Central engine of GRB170817A: Neutron star versus Kerr black hole based on multimessenger calorimetry and event timing

Abstract

Context. LIGO–Virgo–KAGRA observations may identify the remnant of compact binary coalescence and core-collapse supernovae associated with gamma-ray bursts. The multimessenger event GW170817–GRB170817A appears ripe for this purpose thanks to its fortuitous close proximity at 40 Mpc. Its post-merger emission, ℰGW, in a descending chirp can potentially break the degeneracy in spin-down of a neutron star or black hole remnant by the relatively large energy reservoir in the angular momentum, EJ, of the latter according to the Kerr metric.
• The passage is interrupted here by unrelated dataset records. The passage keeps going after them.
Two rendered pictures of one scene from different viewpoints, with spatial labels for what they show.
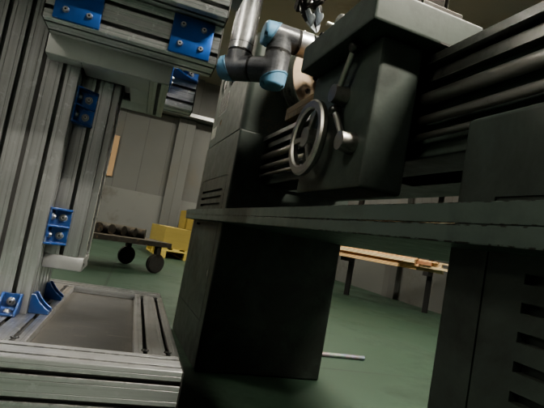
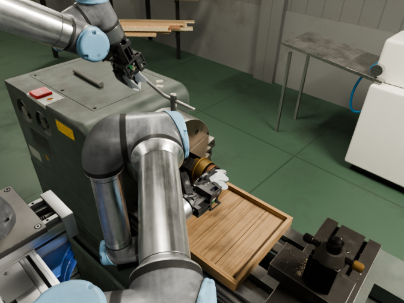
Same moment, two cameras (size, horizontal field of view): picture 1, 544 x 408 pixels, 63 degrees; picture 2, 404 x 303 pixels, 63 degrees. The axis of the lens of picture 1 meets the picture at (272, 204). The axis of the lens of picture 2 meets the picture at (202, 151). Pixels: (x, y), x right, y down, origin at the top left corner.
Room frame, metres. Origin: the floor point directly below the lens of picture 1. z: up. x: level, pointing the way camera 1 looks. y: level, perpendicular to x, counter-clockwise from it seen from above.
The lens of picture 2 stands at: (0.67, 0.29, 1.80)
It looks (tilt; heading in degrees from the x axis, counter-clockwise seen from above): 36 degrees down; 329
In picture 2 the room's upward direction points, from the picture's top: 1 degrees clockwise
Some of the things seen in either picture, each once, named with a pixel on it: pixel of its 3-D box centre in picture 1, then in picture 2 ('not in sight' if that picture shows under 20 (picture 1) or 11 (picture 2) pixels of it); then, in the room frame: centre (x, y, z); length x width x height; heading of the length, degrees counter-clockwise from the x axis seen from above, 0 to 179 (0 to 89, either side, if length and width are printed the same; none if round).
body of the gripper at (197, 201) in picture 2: not in sight; (200, 196); (1.31, -0.09, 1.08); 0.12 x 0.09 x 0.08; 108
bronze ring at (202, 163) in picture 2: not in sight; (204, 171); (1.42, -0.17, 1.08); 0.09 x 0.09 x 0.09; 19
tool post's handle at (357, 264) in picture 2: not in sight; (353, 264); (0.89, -0.27, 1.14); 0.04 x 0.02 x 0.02; 19
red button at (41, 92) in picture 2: not in sight; (41, 94); (1.91, 0.24, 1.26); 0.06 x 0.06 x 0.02; 19
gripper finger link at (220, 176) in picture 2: not in sight; (220, 177); (1.35, -0.19, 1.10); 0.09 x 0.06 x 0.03; 108
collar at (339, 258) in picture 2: not in sight; (332, 252); (0.94, -0.25, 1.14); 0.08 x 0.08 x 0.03
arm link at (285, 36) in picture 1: (280, 38); not in sight; (1.27, 0.06, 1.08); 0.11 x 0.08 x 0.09; 108
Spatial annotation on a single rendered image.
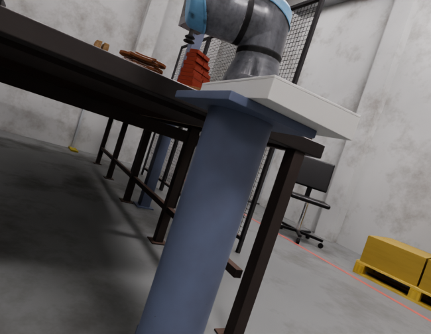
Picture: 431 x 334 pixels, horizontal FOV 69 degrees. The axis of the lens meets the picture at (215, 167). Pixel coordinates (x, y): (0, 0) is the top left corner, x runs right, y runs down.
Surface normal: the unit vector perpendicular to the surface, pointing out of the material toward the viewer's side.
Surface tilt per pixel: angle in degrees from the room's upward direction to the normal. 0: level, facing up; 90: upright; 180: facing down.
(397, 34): 90
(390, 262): 90
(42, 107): 90
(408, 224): 90
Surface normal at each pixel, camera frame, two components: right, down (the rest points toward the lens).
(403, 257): -0.66, -0.18
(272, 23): 0.26, 0.11
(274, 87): 0.51, 0.21
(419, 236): -0.80, -0.24
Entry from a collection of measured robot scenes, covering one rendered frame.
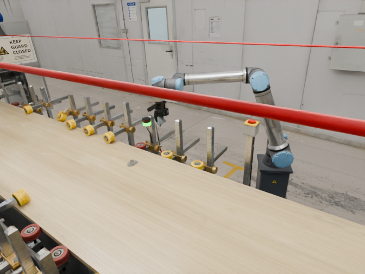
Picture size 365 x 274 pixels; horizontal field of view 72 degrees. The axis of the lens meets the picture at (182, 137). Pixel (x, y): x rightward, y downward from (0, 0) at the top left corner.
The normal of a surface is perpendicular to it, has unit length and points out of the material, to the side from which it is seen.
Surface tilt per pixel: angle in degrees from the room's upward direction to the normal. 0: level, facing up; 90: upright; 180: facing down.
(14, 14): 90
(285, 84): 90
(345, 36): 90
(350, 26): 90
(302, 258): 0
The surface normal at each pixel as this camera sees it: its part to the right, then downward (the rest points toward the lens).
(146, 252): -0.04, -0.89
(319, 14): -0.63, 0.37
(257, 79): -0.18, 0.35
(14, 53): 0.82, 0.22
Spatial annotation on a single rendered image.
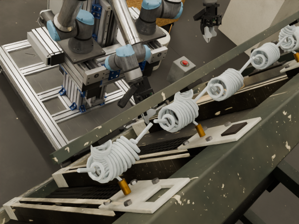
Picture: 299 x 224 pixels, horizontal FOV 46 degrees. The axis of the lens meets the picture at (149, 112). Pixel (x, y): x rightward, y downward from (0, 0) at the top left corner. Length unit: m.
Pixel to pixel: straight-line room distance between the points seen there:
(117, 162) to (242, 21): 3.88
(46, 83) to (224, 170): 2.56
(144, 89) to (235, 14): 3.07
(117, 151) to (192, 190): 0.17
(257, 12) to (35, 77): 2.54
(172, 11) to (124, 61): 0.92
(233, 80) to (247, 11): 3.47
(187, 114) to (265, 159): 0.19
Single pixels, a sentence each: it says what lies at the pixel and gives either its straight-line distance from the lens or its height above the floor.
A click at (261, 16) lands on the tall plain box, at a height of 0.50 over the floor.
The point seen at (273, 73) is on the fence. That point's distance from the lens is 1.83.
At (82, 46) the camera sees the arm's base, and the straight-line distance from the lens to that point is 2.15.
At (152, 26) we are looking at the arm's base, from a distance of 2.41.
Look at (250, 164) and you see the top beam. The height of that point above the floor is 1.91.
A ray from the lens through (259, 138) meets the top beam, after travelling 0.78.
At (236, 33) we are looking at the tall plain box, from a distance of 4.56.
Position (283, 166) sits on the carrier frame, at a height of 0.79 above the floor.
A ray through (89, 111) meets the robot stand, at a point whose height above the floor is 0.22.
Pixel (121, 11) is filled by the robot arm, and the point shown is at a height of 1.51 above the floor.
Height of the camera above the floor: 2.46
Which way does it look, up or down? 47 degrees down
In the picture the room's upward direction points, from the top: 20 degrees clockwise
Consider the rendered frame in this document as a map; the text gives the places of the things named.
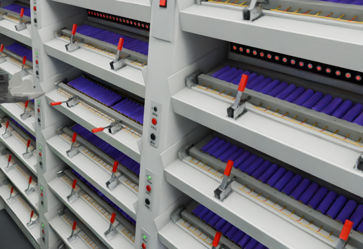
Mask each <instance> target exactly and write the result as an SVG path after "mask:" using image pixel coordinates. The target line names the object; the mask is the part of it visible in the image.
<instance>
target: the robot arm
mask: <svg viewBox="0 0 363 249"><path fill-rule="evenodd" d="M35 87H36V86H33V83H32V81H31V80H30V79H28V78H27V79H24V80H22V76H21V74H20V73H19V72H16V73H14V74H13V77H12V79H11V80H10V81H9V74H8V73H6V72H4V71H3V70H1V69H0V104H4V103H19V102H25V101H28V100H32V99H36V98H39V97H41V96H43V95H44V94H45V92H35V89H34V88H35Z"/></svg>
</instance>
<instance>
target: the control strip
mask: <svg viewBox="0 0 363 249"><path fill-rule="evenodd" d="M175 2H176V0H154V5H153V20H152V35H151V36H152V37H155V38H159V39H163V40H166V41H170V42H171V41H172V32H173V21H174V9H175Z"/></svg>
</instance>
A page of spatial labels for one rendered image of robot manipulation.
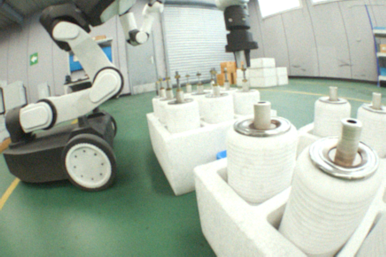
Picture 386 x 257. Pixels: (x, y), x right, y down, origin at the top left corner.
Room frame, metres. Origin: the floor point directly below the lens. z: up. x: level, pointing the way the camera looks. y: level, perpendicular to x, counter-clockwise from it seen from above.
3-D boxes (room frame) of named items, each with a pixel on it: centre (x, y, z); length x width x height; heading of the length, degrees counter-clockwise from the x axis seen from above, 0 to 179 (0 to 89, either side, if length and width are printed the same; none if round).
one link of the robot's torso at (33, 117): (0.56, 0.72, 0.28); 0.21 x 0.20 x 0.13; 113
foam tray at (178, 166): (0.63, -0.04, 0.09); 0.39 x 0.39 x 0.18; 21
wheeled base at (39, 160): (0.57, 0.69, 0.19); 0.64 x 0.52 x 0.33; 113
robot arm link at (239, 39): (0.56, -0.19, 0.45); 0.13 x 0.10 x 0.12; 43
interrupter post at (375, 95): (0.15, -0.35, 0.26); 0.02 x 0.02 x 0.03
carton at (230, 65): (4.43, -1.04, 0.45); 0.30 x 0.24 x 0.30; 25
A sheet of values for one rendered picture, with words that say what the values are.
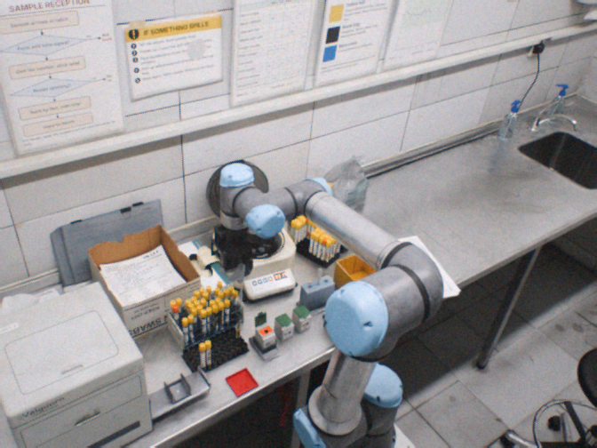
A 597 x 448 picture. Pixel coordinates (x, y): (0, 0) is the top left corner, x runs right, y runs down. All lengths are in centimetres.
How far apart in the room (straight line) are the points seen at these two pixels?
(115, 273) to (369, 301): 109
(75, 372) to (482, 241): 152
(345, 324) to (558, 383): 223
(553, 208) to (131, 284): 170
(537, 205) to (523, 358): 90
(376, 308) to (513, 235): 145
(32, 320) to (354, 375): 75
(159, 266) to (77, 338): 55
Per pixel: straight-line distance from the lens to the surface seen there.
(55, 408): 134
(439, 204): 238
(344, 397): 117
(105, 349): 135
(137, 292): 179
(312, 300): 176
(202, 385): 158
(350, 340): 97
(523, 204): 254
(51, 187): 176
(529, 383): 304
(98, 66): 161
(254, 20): 177
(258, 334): 165
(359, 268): 195
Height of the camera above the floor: 221
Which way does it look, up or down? 38 degrees down
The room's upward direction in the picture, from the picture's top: 6 degrees clockwise
Aims. The complex merger sequence of GW170817 is probed for the central engine of GRB170817A by multimessenger calorimetry and event timing. Methods. We used model-agnostic spectrograms with equal sensitivity to ascending and descending chirps generated by time-symmetric butterfly matched filtering. The sensitivity was calibrated by response curves generated by software injection experiments, covering a broad range in energies and timescales. The statistical significance for candidate emission from the central engine of GRB170817A is expressed by probabilities of false alarm (PFA; type I errors) derived from an event-timing analysis. Probability density functions (PDF) were derived for start-time ts, identified via high-resolution image analyses of the available spectrograms. For merged (H1,L1)-spectrograms of the LIGO detectors, a PFA p1 derives from causality in ts given GW170817–GRB17081A (contextual). A statistically independent confirmation is presented in individual H1 and L1 analyses, quantified by a second PFA p2 of consistency in their respective observations of ts (acontextual). A combined PFA derives from their product since the mean and (respectively) the difference in timing are statistically independent. Results. Applied to GW170817–GRB170817A, PFAs of event timing in ts produce p1 = 8.3 × 10−4 and p2 = 4.9 × 10−5 of a post-merger output ℰGW ≃ 3.5% M⊙c2 (p1p2 = 4.1 × 10−8, equivalent Z-score 5.48). ℰGW exceeds EJ of the hyper-massive neutron star in the immediate aftermath of GW170817, yet it is consistent with EJ rejuvenated in gravitational collapse to a Kerr black hole. Similar emission may be expected from energetic core-collapse supernovae producing black holes of interest to upcoming observational runs by LIGO–Virgo–KAGRA.